3) Disputes become harder to resolve
If a client challenges a daywork sheet or a subcontractor disputes hours, you need a clear audit trail: who entered it, who approved it, and what it related to.
## A practical example: small subcontractor using free time tracking Let’s say a **drylining subcontractor** has 12 operatives working across two sites in Manchester.They try a free tracker:
- Operatives clock in/out on their phones.
- Hours are exported weekly.
What goes well:
- Payroll hours are more accurate than paper.
- Fewer missing timesheets.
What still hurts:
- The supervisor still has to explain what the hours were spent on when the main contractor queries progress.
- Variations are harder to evidence because there’s no consistent link between time and task.
- The office still spends Friday afternoon cleaning up notes and matching names to gangs.
This is usually the point where teams look for something more construction-ready.
## How SiteSamurai helps (and where it differs from generic free apps) SiteSamurai is built around how UK construction sites actually run—operatives, gangs, tasks, packages, and approvals—so time tracking feeds directly into labour reporting and job costing.With SiteSamurai, you can:
- Track time by site, project, gang, operative and task
- Capture daily labour records that reflect what happened on site (not just hours)
- Approve timesheets with a clear audit trail
- Export data for payroll and commercial reporting
- Reduce admin by standardising how time is recorded across all sites
Instead of “a timer app”, you get a practical site process: record labour once, use it many times.

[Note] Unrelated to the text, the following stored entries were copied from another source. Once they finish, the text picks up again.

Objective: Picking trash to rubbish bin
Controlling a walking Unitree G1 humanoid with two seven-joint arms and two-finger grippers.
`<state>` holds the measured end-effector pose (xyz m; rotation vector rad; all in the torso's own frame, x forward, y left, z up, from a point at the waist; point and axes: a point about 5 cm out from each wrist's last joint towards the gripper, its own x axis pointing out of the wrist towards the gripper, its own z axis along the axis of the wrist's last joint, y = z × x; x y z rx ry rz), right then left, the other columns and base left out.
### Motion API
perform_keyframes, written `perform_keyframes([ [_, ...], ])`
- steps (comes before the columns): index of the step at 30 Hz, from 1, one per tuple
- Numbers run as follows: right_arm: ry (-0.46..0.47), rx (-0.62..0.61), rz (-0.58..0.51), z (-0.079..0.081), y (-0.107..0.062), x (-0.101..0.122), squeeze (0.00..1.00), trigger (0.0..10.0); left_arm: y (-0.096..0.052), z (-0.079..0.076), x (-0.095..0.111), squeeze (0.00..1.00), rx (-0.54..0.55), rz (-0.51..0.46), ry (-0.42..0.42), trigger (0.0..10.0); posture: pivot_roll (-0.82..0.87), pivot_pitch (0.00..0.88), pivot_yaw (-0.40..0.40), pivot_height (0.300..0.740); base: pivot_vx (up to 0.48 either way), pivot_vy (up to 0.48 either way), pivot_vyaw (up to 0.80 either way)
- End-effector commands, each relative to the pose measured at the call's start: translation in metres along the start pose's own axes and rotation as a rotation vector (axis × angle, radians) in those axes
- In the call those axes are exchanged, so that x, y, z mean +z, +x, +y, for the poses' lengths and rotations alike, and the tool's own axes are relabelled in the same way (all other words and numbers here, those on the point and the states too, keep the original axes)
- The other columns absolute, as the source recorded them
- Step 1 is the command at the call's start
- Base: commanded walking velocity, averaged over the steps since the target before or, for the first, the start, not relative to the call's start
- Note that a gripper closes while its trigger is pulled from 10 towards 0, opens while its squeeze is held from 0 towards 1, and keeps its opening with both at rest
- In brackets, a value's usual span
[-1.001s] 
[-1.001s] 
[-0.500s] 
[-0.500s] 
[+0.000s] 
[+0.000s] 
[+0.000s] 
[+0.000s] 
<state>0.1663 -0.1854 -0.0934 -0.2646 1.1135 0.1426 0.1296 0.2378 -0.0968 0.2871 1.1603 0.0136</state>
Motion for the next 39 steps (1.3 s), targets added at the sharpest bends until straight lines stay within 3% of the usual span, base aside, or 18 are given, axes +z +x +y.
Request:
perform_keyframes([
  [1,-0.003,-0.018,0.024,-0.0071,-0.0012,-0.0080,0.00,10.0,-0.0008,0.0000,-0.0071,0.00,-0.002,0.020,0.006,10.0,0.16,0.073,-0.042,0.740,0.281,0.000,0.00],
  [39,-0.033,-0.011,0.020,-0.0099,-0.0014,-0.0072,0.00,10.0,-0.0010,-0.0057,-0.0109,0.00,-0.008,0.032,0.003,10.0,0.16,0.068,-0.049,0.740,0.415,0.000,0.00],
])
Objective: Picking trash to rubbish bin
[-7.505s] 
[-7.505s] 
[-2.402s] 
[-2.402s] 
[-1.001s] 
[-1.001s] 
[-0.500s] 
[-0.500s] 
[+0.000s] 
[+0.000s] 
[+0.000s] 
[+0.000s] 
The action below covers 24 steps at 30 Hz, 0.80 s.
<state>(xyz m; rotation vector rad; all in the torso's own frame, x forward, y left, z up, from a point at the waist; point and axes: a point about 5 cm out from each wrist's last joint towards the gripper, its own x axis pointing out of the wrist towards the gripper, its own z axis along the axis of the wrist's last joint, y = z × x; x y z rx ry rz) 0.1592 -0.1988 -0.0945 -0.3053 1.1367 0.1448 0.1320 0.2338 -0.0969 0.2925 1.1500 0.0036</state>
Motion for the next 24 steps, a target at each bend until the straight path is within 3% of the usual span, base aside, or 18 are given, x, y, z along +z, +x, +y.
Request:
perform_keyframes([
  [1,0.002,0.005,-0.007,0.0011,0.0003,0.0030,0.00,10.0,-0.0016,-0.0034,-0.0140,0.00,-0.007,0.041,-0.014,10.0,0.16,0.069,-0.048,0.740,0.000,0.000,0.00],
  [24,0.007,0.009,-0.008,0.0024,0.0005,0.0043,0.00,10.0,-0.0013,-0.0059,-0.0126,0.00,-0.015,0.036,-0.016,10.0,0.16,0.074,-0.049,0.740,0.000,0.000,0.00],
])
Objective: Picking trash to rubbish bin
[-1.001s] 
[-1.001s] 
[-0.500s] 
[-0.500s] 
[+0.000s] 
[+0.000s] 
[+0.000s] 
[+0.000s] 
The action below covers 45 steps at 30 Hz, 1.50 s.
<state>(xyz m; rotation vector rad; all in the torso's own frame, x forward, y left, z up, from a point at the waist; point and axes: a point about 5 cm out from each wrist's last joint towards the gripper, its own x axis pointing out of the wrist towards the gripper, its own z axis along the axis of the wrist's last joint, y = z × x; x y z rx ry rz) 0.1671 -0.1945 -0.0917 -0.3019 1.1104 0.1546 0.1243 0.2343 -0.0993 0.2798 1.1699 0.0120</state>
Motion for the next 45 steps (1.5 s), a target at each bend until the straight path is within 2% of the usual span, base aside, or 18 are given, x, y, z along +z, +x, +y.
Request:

## Real site example: main contractor tightening labour control A regional main contractor running **multiple education refurb projects** was struggling with inconsistent labour reporting:- One site used paper timesheets.
- Another used an Excel template.
- Another relied on text messages.
The result:
- Labour cost reports were always a week behind.
- QSs couldn’t confidently separate productive labour from remedial time.
- PMs didn’t see overspends until it was too late.
By moving to SiteSamurai-style digital time and labour capture:
- Supervisors recorded daily labour against tasks/packages.
- Approvals were standardised.
- The commercial team could see labour trending mid-week, not after the fact.
That’s the difference between tracking time and managing labour.
## So, should you use a free time tracking app? Use a free time tracking app if:- You’re a very small team (1–5 people)
- You mainly need basic payroll hours
- You don’t need task-level costing or site approvals
- You want to test adoption before rolling out a bigger system
Consider a construction-focused platform like SiteSamurai if:
- You run multiple sites or rotating gangs
- You need job costing and labour allocation by task/cost code
- You want foreman approvals and an audit trail
- You’re trying to reduce time spent chasing timesheets
- You want labour records that support valuations, variations and dayworks
- Can a supervisor enter a whole gang in under 60 seconds?
- Can you allocate time to tasks/cost codes (e.g., foundations, first fix, defects)?
- Does it work with poor signal/offline?
- Is there an approval workflow?
- Can you export payroll-ready data (CSV) without reformatting?
- Can your QS/PM get labour reports by job, package, and week?
- Is it simple enough that site teams will actually use it daily?
But if you’re asking “what best time tracking” for UK construction looks like, the answer is usually: time tracking that links labour to sites, tasks, and commercial outcomes.
If you want time data that helps you run projects tighter—not just pay people—SiteSamurai is designed to make site time capture practical, consistent, and genuinely useful for project and commercial teams.